Resulullah (asm.) bir gün sahabelerine:

“Ah keşke bana doğru, havuza gelen kardeşlerimi bir görsem de, içlerinde şerbetler olan kaselerle onları karşılasam. Cennete girmeden önce, onlara (Kevser) havuzumdan içirsem.”

Bu sözleri üzerine ona denildi ki: “Ey Allah’ın Resulü biz senin kardeşlerin değil miyiz?”
O şöyle cevap verdi:

“Sizler benim ashabımsınız (arkadaşlarımsınız). Benim kardeşlerim de beni görmedikleri hâlde bana inananlardır.
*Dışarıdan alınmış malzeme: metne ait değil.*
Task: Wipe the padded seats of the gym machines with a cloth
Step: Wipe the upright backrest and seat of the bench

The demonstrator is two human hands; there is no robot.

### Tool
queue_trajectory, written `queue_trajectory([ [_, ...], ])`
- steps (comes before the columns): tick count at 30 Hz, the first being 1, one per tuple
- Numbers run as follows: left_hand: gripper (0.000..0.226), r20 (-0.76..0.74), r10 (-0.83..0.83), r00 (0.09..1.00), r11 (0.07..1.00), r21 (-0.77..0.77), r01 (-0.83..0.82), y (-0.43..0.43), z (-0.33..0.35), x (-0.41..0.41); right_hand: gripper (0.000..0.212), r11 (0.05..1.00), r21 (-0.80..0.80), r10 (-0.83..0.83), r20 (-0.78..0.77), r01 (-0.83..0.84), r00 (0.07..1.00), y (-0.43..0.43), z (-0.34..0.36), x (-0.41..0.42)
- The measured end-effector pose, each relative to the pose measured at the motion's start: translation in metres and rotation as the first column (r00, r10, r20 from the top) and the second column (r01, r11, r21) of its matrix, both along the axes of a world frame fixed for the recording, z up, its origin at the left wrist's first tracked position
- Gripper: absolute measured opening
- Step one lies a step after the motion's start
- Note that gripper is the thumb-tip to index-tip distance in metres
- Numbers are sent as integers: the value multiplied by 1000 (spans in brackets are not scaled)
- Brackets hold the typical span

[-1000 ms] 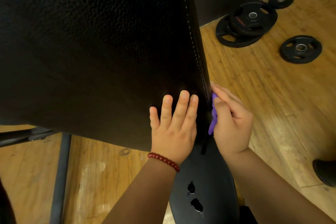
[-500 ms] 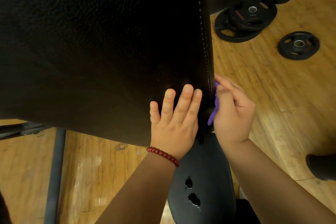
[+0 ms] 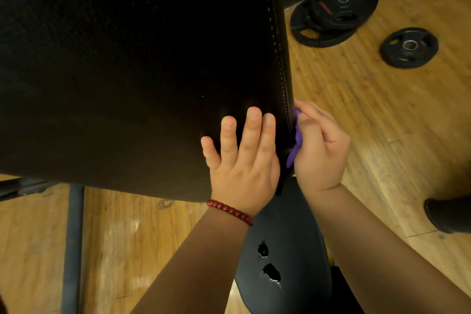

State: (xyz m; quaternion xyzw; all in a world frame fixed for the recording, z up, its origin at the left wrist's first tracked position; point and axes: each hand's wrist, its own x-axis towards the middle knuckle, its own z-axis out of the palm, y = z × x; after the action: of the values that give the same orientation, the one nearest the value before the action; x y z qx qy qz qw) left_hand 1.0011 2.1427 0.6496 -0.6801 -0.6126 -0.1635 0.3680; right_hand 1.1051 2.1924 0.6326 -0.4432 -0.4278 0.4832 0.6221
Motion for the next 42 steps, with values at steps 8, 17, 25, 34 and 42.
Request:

Mutlaka ben Rabbimden sizinle ve beni görmeden iman edenlerle gözlerimi aydınlatmasını istedim.”(1)

Bir başka benzer hadis-i şerifte de şöyle buyurur:

“Mutlaka kardeşlerime kavuşmamı arzuladım.” (Bunun üzerine kendisini dinleyenler) şöyle dediler:

“Biz senin kardeşlerin değil miyiz?”
O şöyle cevap verdi:

“Sizler benim ashabım ve kardeşlerimsiniz. Benden sonra da beni görmedikleri hâlde bana inanan bir topluluk gelecektir.”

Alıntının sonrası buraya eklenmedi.